(Data records)
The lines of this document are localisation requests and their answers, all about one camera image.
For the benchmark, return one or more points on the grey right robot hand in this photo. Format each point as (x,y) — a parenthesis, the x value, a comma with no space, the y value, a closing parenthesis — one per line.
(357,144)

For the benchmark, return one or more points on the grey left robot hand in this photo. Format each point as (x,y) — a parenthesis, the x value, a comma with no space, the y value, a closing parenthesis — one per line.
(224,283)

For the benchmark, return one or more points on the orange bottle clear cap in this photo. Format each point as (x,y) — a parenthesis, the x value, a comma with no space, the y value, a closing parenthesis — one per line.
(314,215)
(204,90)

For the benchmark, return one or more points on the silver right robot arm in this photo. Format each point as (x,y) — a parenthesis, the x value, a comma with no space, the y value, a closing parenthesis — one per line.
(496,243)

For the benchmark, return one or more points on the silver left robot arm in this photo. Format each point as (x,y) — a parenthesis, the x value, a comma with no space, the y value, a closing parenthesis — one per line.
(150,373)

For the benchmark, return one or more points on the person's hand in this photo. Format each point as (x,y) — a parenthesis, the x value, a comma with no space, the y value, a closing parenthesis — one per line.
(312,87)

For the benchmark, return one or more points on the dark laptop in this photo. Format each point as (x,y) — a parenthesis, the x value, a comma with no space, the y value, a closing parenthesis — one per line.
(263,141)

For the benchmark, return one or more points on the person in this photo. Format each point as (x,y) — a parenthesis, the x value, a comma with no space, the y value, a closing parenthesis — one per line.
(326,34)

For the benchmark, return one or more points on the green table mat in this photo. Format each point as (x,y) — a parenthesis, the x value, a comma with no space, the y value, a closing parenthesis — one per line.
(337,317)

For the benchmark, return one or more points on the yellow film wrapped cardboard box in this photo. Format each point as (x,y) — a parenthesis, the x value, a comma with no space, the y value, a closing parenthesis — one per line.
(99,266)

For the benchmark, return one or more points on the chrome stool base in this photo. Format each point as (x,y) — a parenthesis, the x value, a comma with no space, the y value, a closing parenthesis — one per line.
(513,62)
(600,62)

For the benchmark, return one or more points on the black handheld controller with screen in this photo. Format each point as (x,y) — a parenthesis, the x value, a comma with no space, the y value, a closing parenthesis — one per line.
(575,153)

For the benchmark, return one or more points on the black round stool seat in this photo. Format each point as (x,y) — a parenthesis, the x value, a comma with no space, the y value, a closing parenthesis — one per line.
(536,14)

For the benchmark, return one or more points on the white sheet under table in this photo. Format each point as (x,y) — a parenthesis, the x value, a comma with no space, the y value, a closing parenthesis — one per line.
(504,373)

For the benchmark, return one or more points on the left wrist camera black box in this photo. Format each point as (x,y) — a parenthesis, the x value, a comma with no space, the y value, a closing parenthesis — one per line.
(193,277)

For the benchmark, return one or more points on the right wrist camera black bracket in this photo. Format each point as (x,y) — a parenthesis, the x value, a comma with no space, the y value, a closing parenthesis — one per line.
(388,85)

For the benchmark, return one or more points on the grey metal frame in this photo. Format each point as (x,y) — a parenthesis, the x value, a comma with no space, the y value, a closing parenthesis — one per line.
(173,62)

## EXERCISE DIRECTIONS
Repeat the data above exactly.

## TASK ANSWER
The lines of this document are localisation requests and their answers, all about one camera image.
For the benchmark, return one or more points on the grey right robot hand in this photo. Format each point as (x,y) — a parenthesis, the x value, a comma with no space, the y value, a closing parenthesis — one per line.
(357,144)

For the benchmark, return one or more points on the grey left robot hand in this photo. Format each point as (x,y) — a parenthesis, the x value, a comma with no space, the y value, a closing parenthesis — one per line.
(224,283)

For the benchmark, return one or more points on the orange bottle clear cap in this photo. Format each point as (x,y) — a parenthesis, the x value, a comma with no space, the y value, a closing parenthesis — one per line.
(314,215)
(204,90)

For the benchmark, return one or more points on the silver right robot arm in this photo. Format each point as (x,y) — a parenthesis, the x value, a comma with no space, the y value, a closing parenthesis — one per line.
(496,243)

For the benchmark, return one or more points on the silver left robot arm in this photo. Format each point as (x,y) — a parenthesis, the x value, a comma with no space, the y value, a closing parenthesis — one per line.
(150,373)

For the benchmark, return one or more points on the person's hand in this photo. Format each point as (x,y) — a parenthesis, the x value, a comma with no space, the y value, a closing parenthesis — one per line.
(312,87)

For the benchmark, return one or more points on the dark laptop in this photo. Format each point as (x,y) — a parenthesis, the x value, a comma with no space, the y value, a closing parenthesis — one per line.
(263,141)

For the benchmark, return one or more points on the person in this photo. Format each point as (x,y) — a parenthesis, the x value, a comma with no space, the y value, a closing parenthesis — one per line.
(326,34)

For the benchmark, return one or more points on the green table mat in this photo. Format each point as (x,y) — a parenthesis, the x value, a comma with no space, the y value, a closing parenthesis — one per line.
(337,317)

For the benchmark, return one or more points on the yellow film wrapped cardboard box in this photo. Format each point as (x,y) — a parenthesis, the x value, a comma with no space, the y value, a closing parenthesis — one per line.
(99,266)

For the benchmark, return one or more points on the chrome stool base in this photo. Format each point as (x,y) — a parenthesis, the x value, a comma with no space, the y value, a closing parenthesis — one per line.
(513,62)
(600,62)

For the benchmark, return one or more points on the black handheld controller with screen in this photo. Format each point as (x,y) — a parenthesis, the x value, a comma with no space, the y value, a closing parenthesis — one per line.
(575,153)

For the benchmark, return one or more points on the black round stool seat in this photo. Format each point as (x,y) — a parenthesis, the x value, a comma with no space, the y value, a closing parenthesis — one per line.
(536,14)

For the benchmark, return one or more points on the white sheet under table in this photo. Format each point as (x,y) — a parenthesis, the x value, a comma with no space, the y value, a closing parenthesis — one per line.
(504,373)

For the benchmark, return one or more points on the left wrist camera black box in this photo. Format each point as (x,y) — a parenthesis, the x value, a comma with no space, the y value, a closing parenthesis — one per line.
(193,277)

For the benchmark, return one or more points on the right wrist camera black bracket in this photo. Format each point as (x,y) — a parenthesis, the x value, a comma with no space, the y value, a closing parenthesis — one per line.
(388,85)

For the benchmark, return one or more points on the grey metal frame in this photo. Format each point as (x,y) — a parenthesis, the x value, a comma with no space, the y value, a closing parenthesis — one per line.
(173,62)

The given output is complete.